--- DATA BLOCK Enclosed Below ---

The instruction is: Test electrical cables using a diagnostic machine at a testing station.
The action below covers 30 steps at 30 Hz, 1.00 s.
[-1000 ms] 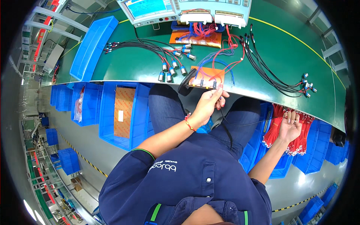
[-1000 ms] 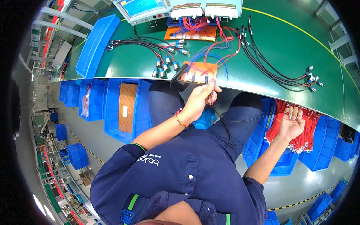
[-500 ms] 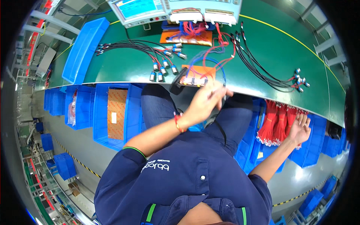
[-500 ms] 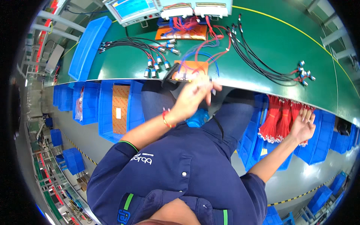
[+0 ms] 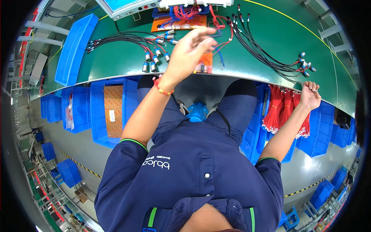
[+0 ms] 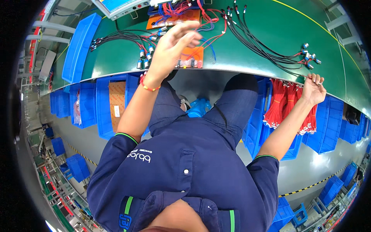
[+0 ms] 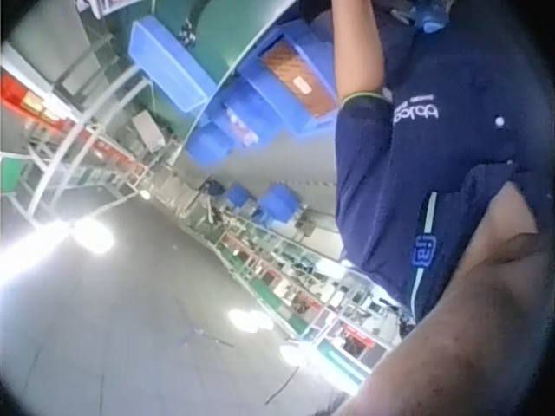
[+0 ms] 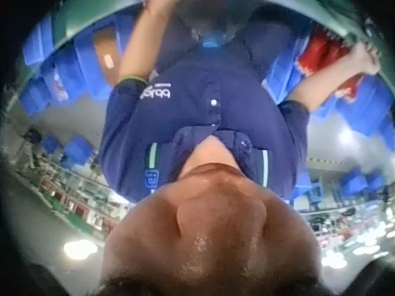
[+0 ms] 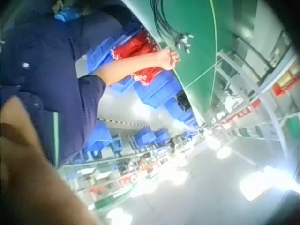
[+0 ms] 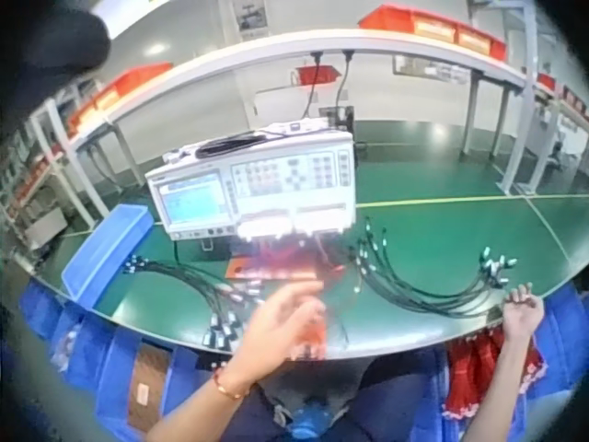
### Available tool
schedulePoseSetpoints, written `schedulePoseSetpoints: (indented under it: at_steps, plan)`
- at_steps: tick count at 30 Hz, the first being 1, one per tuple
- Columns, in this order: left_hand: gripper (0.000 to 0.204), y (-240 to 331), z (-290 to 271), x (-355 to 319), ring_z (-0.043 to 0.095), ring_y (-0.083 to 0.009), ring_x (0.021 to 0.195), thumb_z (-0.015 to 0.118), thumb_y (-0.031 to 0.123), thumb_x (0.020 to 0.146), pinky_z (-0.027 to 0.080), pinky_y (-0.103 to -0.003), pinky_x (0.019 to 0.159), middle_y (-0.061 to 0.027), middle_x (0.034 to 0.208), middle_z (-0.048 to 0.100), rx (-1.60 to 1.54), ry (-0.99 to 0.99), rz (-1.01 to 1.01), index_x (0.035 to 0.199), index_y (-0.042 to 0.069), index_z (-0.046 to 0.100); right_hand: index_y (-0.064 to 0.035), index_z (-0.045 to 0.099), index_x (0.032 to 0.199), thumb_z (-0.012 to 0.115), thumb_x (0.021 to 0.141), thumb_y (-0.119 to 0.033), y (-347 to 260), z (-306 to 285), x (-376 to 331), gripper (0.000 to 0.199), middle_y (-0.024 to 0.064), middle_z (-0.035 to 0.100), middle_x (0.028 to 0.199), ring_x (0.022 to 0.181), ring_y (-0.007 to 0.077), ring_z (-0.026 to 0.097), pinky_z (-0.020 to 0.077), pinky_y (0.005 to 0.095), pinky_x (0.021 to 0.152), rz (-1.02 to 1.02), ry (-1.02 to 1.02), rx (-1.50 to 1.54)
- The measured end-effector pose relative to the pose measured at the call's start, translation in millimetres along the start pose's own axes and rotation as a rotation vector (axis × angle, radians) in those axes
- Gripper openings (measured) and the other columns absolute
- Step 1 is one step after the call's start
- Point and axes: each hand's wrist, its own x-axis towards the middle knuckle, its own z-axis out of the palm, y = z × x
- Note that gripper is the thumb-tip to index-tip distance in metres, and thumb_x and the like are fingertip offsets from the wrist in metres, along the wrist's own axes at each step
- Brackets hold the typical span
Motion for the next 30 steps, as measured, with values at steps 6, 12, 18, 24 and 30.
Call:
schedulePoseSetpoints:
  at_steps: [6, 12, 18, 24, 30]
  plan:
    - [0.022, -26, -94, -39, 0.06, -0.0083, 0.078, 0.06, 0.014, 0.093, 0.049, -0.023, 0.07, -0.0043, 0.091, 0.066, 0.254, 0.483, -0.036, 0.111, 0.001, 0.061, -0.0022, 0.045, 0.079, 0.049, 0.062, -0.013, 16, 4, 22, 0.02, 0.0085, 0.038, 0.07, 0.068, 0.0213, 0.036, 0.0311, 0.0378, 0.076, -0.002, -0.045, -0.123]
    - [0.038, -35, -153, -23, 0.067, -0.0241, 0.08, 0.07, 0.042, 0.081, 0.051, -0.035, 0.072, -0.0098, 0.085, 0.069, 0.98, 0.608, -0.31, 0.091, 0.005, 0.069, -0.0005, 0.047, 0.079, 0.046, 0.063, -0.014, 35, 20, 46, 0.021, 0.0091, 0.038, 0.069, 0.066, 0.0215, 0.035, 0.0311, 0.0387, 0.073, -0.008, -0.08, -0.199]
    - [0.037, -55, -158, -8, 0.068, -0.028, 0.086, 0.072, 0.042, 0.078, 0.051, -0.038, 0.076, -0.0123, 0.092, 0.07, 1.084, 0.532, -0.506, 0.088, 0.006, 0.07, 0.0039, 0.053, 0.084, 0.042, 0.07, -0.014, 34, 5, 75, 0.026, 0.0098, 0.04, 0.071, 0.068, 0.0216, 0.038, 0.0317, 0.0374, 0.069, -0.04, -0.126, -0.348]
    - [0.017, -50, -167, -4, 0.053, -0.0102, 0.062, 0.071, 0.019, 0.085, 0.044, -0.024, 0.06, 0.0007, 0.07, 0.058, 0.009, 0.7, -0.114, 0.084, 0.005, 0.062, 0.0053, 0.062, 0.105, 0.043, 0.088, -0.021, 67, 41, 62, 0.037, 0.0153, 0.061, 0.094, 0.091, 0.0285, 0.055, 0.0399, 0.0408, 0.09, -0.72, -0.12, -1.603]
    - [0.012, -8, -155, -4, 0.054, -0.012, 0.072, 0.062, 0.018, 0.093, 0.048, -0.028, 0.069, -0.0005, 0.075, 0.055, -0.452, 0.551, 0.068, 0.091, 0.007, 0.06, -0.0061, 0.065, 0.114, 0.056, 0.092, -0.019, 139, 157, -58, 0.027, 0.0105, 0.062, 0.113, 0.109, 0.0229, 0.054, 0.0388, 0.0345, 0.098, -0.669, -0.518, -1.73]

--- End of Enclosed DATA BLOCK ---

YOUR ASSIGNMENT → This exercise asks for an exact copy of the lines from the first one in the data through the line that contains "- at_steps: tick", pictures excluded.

REPLY →
The instruction is: Test electrical cables using a diagnostic machine at a testing station.
The action below covers 30 steps at 30 Hz, 1.00 s.
[-1000 ms] 
[-1000 ms] 
[-500 ms] 
[-500 ms] 
[+0 ms] 
[+0 ms] 
[+0 ms] 
[+0 ms] 
[+0 ms] 
[+0 ms] 
### Available tool
schedulePoseSetpoints, written `schedulePoseSetpoints: (indented under it: at_steps, plan)`
- at_steps: tick count at 30 Hz, the first being 1, one per tuple

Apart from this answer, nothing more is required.